Charley Eiseman (http://charleyeiseman.com/ ) presented year five of his explorations of the gall and leaf miners of Nantucket. Every time Charley has explored various plants on island he has found a new species tunneling through a leaf or creating an alien-esque gall that looks more like a ”tumor” than a comfy home for an insect. The day was filled with great talks that detailed all the hard work scientists are doing at our various organization. I highly recommend checking out the NBI web site and reading the abstracts. We will be putting all the data and presentations online at www.nantucketbiodiversityinitiative.org. I believe the video links for the talks will be provided by NCTV 18. Or you can borrow the 14 pages of notes I took as I only skimmed the surface in this article.

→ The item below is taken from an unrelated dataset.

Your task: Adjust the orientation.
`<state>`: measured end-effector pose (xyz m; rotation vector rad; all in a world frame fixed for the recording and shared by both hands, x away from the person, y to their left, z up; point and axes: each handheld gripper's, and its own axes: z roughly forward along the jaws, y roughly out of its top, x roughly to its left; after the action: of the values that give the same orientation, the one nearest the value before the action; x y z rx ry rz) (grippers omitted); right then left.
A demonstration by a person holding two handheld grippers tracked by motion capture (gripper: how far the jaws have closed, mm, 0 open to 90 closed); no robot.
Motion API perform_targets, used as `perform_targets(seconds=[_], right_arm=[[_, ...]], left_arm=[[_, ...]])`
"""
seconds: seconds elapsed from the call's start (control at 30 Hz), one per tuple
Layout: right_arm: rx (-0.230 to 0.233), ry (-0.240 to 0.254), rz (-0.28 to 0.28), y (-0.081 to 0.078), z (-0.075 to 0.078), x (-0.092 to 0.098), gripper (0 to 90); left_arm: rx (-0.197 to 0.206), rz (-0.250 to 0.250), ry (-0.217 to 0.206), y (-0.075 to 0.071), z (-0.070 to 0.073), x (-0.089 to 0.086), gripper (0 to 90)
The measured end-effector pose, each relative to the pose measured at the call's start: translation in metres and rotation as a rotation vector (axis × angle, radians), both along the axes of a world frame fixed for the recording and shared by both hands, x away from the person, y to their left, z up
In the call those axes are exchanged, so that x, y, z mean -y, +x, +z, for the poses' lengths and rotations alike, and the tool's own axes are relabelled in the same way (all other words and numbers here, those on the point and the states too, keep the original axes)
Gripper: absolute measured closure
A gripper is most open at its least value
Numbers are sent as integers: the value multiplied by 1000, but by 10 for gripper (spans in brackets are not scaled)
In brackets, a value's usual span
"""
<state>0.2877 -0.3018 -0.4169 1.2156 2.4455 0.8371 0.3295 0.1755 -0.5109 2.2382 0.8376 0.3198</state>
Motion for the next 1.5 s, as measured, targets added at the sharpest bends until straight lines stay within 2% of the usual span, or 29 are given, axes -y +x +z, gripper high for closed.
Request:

Peter Brace, island author, naturalist, and owner of Nantucket Walkabout (http://walknantucket.com/) led an enthralled group of scientists and lay people on a walk Sunday morning in the Shawkemo Hills part of the island, expertly detailing how glaciers created the island along the trek. I travel that area all the time and know a lot about it and still learned new things while seeing the islands lesser known vistas.
The Nantucket Biodiversity Initiative wants to thank ReMain Nantucket for their support of this event. With their help we are able to hold the conference at the Nantucket Hotel which has plenty of room for our growing audience. The Hyline, Nantucket Atheneum, Brotherhood of Thieves, Simply with Style (catering), Nantucket Community School, Nantucket Walkabout, and Annye’s Whole Foods also contributed to the weekend’s events. Members of the NBI include: the Linda Loring Nature Foundation, Maria Mitchell Association, Massachusetts Audubon Society, Nantucket Conservation Foundation, Nantucket Garden Club, Nantucket Islands Land Bank Commission, Nantucket Memorial Airport, Nantucket Land Council, Natural Heritage & Endangered Species Program of Massachusetts Division of Fisheries & Wildlife, Science Department of Nantucket High School, The Trustees of Reservations, the Tuckernuck Land Trust, the University of Massachusetts Boston Nantucket Field Station and the US Fish and Wildlife Service. These groups do a tremendous service for our community by banding together and providing opportunities for citizen scientists, naturalists, educators, the public and scientists to work together.
Last but not least, I hope the spirit of island science and conservation continues to thrive. This is a great place to do science and learn about the natural world. Thanks for reading my columns and keep an eye out for a collection of these essays. I want to thank Suzanne Daub for encouraging me to write these articles and my husband Len for putting up with me early morning writing sessions.